Aunque, según el texto más reciente, se acabaría la Sala Administrativa del Consejo de la Judicatura, la Disciplinaria, protagonista de primera línea del 'carrusel' de pensiones y de otros escándalos, ha logrado asegurar su existencia. Incluso, llegó a obtener poderes adicionales que, tras las protestas del Gobierno, fueron corregidos en los debates posteriores. Y, salvo la propuesta de entregar facultades temporales para que abogados y notarios puedan hacer de jueces en ciertos procesos, a la que se oponen tajantemente la Corte Suprema y el Consejo de Estado y que podría tener problemas de exequibilidad en el examen de la Corte Constitucional, el articulado de hoy en día no plantea una solución de fondo para resolver el lío de la congestión judicial en el país.

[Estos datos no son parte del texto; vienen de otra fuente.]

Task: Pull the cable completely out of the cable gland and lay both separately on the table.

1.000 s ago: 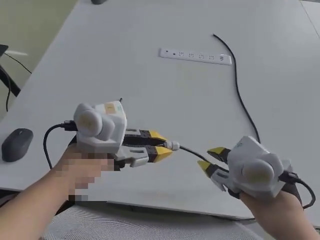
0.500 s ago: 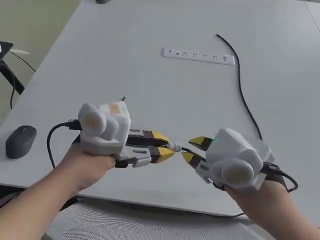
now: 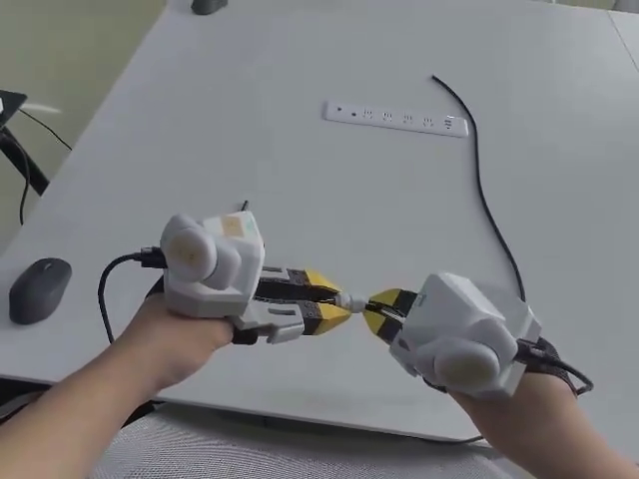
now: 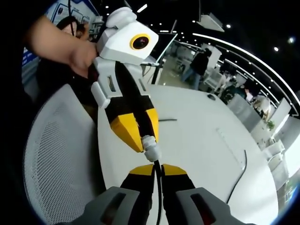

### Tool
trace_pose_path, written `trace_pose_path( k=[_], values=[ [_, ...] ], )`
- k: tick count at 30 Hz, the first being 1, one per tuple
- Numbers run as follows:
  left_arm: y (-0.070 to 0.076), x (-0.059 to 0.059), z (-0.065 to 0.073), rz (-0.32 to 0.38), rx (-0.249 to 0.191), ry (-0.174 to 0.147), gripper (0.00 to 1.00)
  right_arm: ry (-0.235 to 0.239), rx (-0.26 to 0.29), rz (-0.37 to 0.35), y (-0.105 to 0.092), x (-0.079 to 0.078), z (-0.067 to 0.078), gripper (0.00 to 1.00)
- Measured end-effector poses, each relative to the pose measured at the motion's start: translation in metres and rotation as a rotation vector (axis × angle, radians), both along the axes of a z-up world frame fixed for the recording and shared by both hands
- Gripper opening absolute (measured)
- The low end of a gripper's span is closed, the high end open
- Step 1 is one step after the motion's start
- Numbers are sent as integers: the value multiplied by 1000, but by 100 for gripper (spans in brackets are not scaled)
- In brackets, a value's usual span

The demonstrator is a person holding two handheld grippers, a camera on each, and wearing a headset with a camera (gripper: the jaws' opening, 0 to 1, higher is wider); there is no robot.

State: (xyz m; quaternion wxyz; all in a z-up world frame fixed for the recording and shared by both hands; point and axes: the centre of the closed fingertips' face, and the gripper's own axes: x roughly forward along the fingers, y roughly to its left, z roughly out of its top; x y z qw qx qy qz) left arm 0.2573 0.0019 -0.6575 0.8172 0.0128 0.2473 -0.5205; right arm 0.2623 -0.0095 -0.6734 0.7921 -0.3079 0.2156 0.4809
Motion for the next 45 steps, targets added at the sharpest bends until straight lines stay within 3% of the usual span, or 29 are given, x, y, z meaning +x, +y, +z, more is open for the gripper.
trace_pose_path(
  k=[25, 29, 33, 40, 45],
  values=[
    [0, 2, 0, 0, -4, -15, 15, 39, 19, -42, -5, 3, -3, 0],
    [1, 2, 2, -1, 0, -20, 15, 58, 28, -77, -10, 6, -5, 0],
    [3, 2, 3, 6, 1, -22, 15, 105, 56, -144, -17, 11, -11, 0],
    [4, 1, 4, 8, -3, -23, 15, 143, 39, -233, -36, 17, -28, 0],
    [7, 2, 5, 14, -12, -24, 15, 221, 72, -326, -53, 21, -42, 0]
  ],
)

En la búsqueda de mecanismos para garantizar la doble instancia en los juicios contra los congresistas -un derecho fundamental sobre el que hay pleno consenso-, se han aprobado en los diferentes debates fórmulas que van desde excluir casi totalmente a la Corte Suprema de los procesos penales, hasta la última, según la cual ese tribunal se convertiría en una suerte de supercorte, que investigaría y juzgaría no solo a los parlamentarios, sino al Fiscal General y a los otros altos magistrados, salvo los de la Corte Constitucional.
El mismo derecho a la doble instancia se aplicaría en los procesos de pérdida de investidura ante el Consejo de Estado, pero a última hora el Congreso introdujo una pena alternativa de suspensión hasta por seis meses, que el Ejecutivo y varios de los autores de la Carta del 91 consideran un esguince a la intención del constituyente de ese entonces de depurar la actividad pública a través de la 'muerte política' para los elegidos que violan la dignidad de su investidura.
Y asuntos como el de la ampliación por presunción del fuero militar, que salió del proyecto a pesar de la férrea oposición del uribismo, o la facultad para que la Policía pueda realizar "detenciones preventivas" hasta por 72 horas no solo son ajenos al espíritu inicial de la reforma, sino que le han generado innecesariamente la oposición de sectores preocupados por su impacto en el campo de los derechos humanos.
Frente a materias de semejante trascendencia, el Congreso, las cortes y el Gobierno tienen la obligación de lograr una reforma que de verdad le sirva a la justicia colombiana. El primero, cuyo derecho a ser protagonista de primer orden en la discusión no puede ser puesto en duda, está también en el deber de cumplirle a la democracia e impedir cualquier posibilidad de que el debate sea aprovechado por aquellos que pretenden que los controles disciplinarios y judiciales de los legisladores tengan menos dientes. Las segundas, que se mantienen al margen alegando que no han sido escuchadas, deben apoyar los aspectos positivos de la iniciativa -porque los tiene- y poner las necesidades del país por encima de eventuales vanidades personales y apetitos de poder.
Pero, sobre todo, el Ejecutivo, en cabeza del Ministro de Justicia, debe ejercer su derecho y su obligación de liderar el debate de una propuesta que fue suya en primer lugar, pero que ha dado pie a la inclusión de disposiciones que no necesariamente se atienen al interés de la ciudadanía.